ゆっくりとアルスラヴィンの瞳が開き、そこに見いだすものに気付いていたかのように、ラヴァスの方へ首を傾ける。
「父上っ!」
一刹那、ラヴァスは父の思念を感じ……
「父上――――っ!」
鳴動――
ラヴァスの絶叫に呼応するように、大地でも大気でもないものを揺さぶる音なき音が幾重にも谺し、感応者の魂を絶望と哀しみに染めた。それは常人には感じ得ぬ魔法の振動。

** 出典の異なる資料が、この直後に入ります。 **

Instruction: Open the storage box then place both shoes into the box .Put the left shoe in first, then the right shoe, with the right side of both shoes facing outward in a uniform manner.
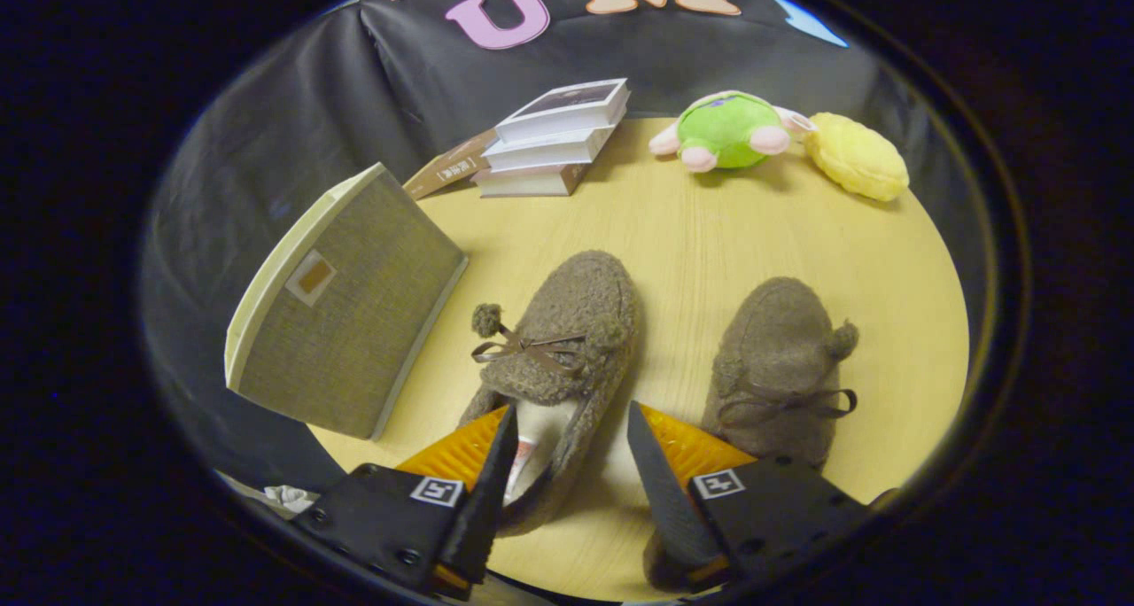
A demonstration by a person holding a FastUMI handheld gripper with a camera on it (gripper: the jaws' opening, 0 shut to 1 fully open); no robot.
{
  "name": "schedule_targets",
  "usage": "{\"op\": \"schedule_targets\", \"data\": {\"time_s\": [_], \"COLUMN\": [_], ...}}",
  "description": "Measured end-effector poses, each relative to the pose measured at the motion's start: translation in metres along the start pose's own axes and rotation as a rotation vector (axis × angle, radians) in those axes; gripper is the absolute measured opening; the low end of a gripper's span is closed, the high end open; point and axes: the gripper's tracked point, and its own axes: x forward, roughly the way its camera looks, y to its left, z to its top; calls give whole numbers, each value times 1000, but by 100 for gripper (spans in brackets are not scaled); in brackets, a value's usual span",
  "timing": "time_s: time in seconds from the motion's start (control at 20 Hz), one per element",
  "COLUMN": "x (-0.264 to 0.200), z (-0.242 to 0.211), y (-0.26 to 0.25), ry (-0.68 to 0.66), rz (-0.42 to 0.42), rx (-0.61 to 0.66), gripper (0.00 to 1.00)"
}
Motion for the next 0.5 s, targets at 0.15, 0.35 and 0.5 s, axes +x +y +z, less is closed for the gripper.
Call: {"op": "schedule_targets", "data": {"time_s": [0.15,0.35,0.5], "x": [8,9,7], "z": [-6,-8,-6], "y": [1,-5,-8], "ry": [42,63,58], "rz": [-3,-26,-41], "rx": [16,45,114], "gripper": [59,39,23]}}
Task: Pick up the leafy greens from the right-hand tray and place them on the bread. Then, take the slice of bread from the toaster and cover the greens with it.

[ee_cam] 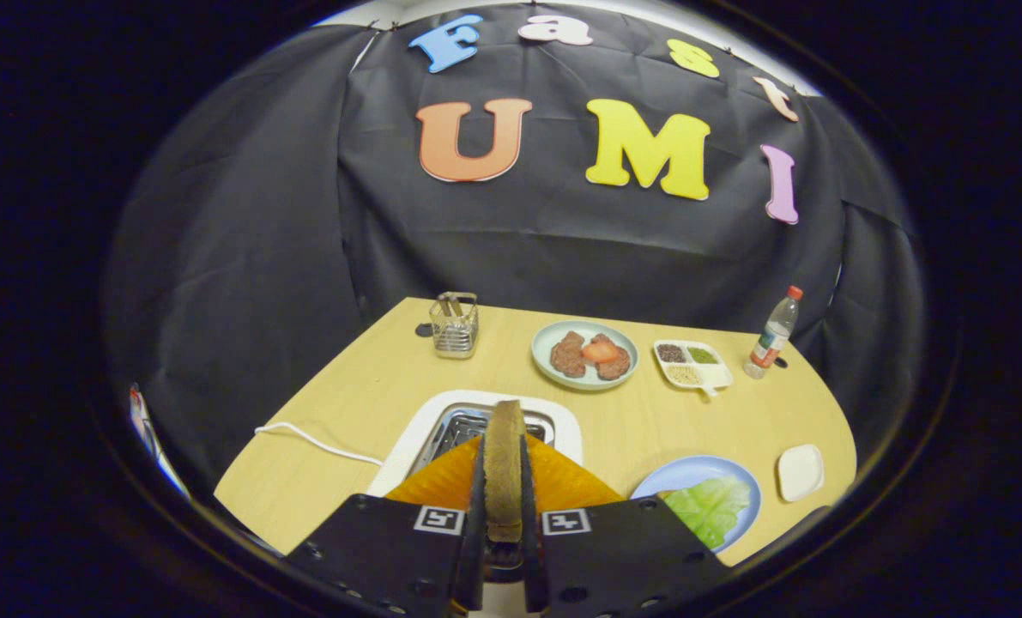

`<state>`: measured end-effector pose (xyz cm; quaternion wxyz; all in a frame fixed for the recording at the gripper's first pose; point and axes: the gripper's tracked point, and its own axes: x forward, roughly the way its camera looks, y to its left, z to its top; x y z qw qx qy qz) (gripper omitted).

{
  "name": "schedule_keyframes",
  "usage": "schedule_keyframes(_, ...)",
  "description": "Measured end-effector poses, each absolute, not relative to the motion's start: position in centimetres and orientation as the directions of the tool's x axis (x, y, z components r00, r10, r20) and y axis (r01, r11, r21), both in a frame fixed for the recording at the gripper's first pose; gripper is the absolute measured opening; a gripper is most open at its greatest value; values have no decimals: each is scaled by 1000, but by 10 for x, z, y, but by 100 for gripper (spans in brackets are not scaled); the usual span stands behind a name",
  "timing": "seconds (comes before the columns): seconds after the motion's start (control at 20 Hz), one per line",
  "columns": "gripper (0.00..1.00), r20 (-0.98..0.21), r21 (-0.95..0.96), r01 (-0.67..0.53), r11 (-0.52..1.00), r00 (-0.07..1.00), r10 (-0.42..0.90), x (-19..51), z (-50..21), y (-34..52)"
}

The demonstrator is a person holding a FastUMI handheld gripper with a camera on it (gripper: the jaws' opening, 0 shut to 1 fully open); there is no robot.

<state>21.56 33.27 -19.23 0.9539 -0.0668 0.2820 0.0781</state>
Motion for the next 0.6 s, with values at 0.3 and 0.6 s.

ラヴァスにはそれが心の絆によってラヴィンの死を知った竜の叫びであるとわかった。
羽根が舞落ちるように床へ降りたラヴィンの亡骸を前にへたりこみ、涙が頬を伝っているのにも気付かず、震える唇で言葉を紡ぎ出そうとする。
「ヴァルガス……。ヴァルガスが……」
ヴァルガスが、ウェリア一の巨竜、アルスラヴィンの無二の友である竜が泣いている。狂おしいほどの哀しみに引き裂かれて。
「父上……」
遠く、稲妻の閃きが感じられ、雷鳴がすべてをかき消した。
銀の矢が大地を貫く。
重い灰色の雲から放たれる哀しみの矢。
ヴァルガスは半ばひろげた翼と長い首とを力無く地面に預け、眼を閉じたまま身動きもせずに冷たい雨に打たれている。そのヴァルガスの心の嗚咽に引きずられるように、ラヴァスは庭園へと続く回廊にさまよい出たのだった。
「何も……できなかった……」
食い縛った歯の間から絞り出すように呟いたラヴァスに、苦々しげなサイガの声が応える。
「ウェリアの誰にも、何もできはしなかったさ」
「だけど……!」
語気を荒らげたラヴァスの肩にサイガの手がそっと置かれた。
「おまえも俺も、できる限りの事をやったんだ。みんなができるだけの事をやった。ラヴィンも最期におまえの姿を見、おまえの心に触れられて喜んでいたんじゃないのか?
それに……」
フッとサイガの口元に哀しげな笑みが浮かぶ。
「おまえはミルディン様を解放する為に月の女神が使わしたんじゃあないかと、俺は思う」
ミルディンはまだ意識を回復してはいなかったが、《時の罠》による負担から解き放たれて安らいでいるようだった。谷の結界も常の力を取り戻している。